REQUIRED ACTION:
The answer must consist only of the lines in the records below from the line with "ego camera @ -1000" to the line with "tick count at", both included, copied word for word with every picture left out.

RECORDS PROVIDED:
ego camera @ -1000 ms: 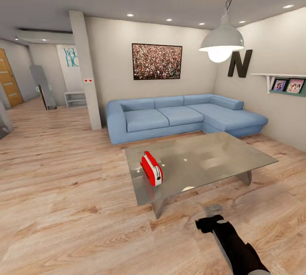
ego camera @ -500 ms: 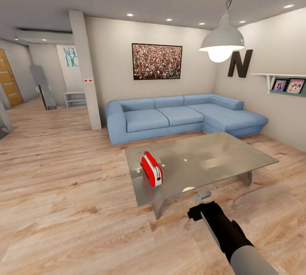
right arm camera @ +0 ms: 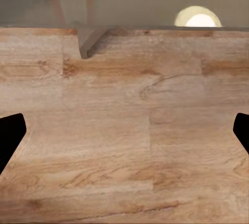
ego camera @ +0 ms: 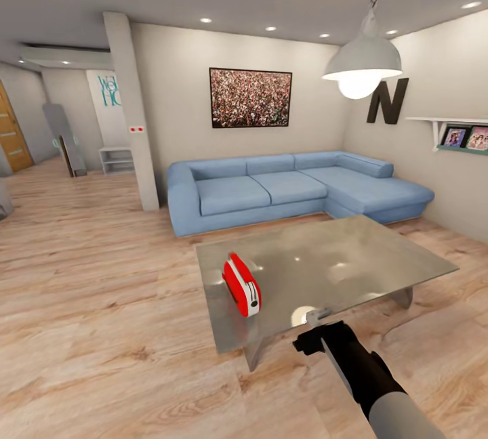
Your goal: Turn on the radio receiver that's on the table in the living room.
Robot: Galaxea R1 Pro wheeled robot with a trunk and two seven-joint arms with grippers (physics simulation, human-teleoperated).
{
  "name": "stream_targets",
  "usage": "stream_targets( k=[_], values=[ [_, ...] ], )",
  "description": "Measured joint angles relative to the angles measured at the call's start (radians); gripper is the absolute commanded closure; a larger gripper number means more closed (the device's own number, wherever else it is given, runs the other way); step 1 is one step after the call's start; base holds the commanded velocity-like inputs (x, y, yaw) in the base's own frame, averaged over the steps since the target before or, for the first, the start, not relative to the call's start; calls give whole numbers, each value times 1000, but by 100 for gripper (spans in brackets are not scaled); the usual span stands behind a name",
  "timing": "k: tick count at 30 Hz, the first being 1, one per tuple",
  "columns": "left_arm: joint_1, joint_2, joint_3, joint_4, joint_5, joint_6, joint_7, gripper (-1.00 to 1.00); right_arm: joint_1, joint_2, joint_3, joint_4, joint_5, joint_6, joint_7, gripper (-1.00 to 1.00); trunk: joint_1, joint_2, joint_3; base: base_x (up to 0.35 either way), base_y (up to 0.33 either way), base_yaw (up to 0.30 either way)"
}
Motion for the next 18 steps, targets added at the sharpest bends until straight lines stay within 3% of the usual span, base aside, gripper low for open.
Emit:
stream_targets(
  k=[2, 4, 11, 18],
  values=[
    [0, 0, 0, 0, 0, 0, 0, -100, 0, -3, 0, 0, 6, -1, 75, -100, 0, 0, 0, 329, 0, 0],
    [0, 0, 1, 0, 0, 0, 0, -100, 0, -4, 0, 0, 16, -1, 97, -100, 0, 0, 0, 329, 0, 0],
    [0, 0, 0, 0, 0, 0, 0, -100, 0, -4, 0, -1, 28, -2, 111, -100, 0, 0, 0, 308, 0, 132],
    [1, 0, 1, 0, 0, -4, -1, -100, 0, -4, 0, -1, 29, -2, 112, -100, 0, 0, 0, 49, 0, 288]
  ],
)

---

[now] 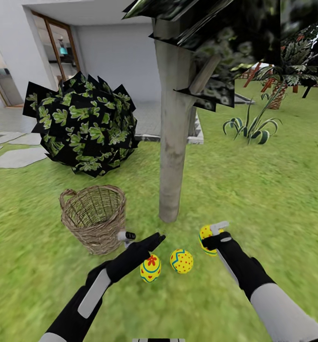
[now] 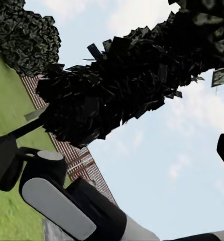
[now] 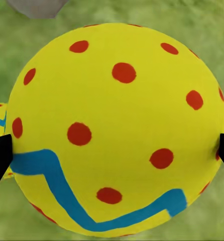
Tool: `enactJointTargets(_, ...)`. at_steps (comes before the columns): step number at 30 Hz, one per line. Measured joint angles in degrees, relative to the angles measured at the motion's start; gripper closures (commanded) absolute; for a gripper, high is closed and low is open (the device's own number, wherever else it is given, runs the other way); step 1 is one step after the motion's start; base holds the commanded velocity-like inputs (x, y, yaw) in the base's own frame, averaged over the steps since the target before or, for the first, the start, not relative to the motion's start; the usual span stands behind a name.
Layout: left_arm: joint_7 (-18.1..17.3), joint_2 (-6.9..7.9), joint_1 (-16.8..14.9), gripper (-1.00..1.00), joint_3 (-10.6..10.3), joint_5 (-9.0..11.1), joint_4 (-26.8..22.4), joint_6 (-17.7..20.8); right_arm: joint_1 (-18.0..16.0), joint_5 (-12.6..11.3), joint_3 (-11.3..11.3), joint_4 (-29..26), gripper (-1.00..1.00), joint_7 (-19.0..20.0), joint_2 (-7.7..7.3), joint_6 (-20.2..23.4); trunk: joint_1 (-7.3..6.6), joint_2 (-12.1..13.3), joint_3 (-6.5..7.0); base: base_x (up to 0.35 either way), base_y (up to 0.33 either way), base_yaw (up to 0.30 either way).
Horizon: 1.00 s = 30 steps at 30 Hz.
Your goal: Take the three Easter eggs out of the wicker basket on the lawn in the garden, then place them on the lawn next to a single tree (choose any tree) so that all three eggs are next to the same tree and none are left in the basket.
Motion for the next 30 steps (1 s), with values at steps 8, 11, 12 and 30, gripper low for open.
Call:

TASK OUTPUT:
ego camera @ -1000 ms: 
ego camera @ -500 ms: 
right arm camera @ +0 ms: 
ego camera @ +0 ms: 
Your goal: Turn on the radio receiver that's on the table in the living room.
Robot: Galaxea R1 Pro wheeled robot with a trunk and two seven-joint arms with grippers (physics simulation, human-teleoperated).
{
  "name": "stream_targets",
  "usage": "stream_targets( k=[_], values=[ [_, ...] ], )",
  "description": "Measured joint angles relative to the angles measured at the call's start (radians); gripper is the absolute commanded closure; a larger gripper number means more closed (the device's own number, wherever else it is given, runs the other way); step 1 is one step after the call's start; base holds the commanded velocity-like inputs (x, y, yaw) in the base's own frame, averaged over the steps since the target before or, for the first, the start, not relative to the call's start; calls give whole numbers, each value times 1000, but by 100 for gripper (spans in brackets are not scaled); the usual span stands behind a name",
  "timing": "k: tick count at 30 Hz, the first being 1, one per tuple",

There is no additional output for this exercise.